Beginning at the line containing "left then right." in the material below and ending at the line containing "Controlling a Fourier", return each line exactly and add nothing.

____________

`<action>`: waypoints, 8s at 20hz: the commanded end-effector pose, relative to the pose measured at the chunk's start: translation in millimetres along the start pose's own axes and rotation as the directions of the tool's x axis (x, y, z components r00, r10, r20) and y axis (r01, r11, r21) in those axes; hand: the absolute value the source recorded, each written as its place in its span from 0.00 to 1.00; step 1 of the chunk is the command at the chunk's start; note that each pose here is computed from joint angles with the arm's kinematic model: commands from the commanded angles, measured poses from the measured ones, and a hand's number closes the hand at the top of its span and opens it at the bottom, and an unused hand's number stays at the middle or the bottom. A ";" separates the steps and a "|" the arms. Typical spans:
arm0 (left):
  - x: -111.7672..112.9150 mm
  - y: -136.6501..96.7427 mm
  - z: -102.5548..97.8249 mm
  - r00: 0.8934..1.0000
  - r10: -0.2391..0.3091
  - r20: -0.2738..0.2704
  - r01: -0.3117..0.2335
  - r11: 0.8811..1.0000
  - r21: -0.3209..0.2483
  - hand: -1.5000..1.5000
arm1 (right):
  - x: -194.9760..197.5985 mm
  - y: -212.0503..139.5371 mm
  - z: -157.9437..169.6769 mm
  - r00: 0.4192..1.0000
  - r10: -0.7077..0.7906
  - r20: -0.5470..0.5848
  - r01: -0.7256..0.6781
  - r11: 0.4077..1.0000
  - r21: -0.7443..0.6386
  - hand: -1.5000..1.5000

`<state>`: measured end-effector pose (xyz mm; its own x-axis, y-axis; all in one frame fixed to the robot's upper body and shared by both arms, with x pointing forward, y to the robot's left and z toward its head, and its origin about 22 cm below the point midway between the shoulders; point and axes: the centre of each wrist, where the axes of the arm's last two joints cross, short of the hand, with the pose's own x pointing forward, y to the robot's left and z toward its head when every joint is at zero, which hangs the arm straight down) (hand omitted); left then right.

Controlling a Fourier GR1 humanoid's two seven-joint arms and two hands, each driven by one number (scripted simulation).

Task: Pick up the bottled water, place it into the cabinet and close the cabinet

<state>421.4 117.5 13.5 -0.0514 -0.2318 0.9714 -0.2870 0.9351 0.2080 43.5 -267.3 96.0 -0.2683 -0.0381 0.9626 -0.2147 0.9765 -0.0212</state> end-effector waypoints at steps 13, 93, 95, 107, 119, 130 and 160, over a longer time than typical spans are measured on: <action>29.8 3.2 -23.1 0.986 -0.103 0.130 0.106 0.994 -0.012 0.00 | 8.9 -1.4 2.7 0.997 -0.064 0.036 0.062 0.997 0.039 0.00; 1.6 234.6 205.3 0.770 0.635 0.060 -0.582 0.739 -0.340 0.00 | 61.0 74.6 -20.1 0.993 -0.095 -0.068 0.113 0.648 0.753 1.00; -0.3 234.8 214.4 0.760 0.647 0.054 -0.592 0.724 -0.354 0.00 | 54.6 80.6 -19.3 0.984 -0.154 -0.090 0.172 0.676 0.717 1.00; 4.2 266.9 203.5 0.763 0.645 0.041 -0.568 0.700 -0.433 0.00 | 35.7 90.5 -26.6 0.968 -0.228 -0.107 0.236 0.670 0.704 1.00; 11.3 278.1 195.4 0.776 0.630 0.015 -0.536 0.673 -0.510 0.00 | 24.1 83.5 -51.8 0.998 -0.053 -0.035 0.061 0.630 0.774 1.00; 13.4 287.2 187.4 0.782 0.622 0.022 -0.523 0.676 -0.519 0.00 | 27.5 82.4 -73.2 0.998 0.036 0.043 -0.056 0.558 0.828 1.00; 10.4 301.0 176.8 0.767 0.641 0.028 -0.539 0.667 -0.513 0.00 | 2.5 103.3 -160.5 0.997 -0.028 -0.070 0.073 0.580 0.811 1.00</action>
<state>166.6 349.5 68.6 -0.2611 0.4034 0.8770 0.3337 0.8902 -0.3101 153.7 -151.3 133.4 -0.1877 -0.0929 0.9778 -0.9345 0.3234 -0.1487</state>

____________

TASK SOLUTION
`<state>`: measured end-effector pose (xyz mm; its own x-axis, y-axis; all in one frame fixed to the robot's upper body and shared by both arms, with x pointing forward, y to the robot's left and z toward its head, and its origin about 22 cm below the point midway between the shoulders; point and axes: the centre of each wrist, where the axes of the arm's last two joints cross, short of the hand, with the pose's own x pointing forward, y to the robot's left and z toward its head when every joint is at zero, which hangs the arm straight down) (hand omitted); left then right.

Controlling a Fourier GR1 humanoid's two seven-joint arms and two hands, each driven by one number (scripted simulation).

This completes the response.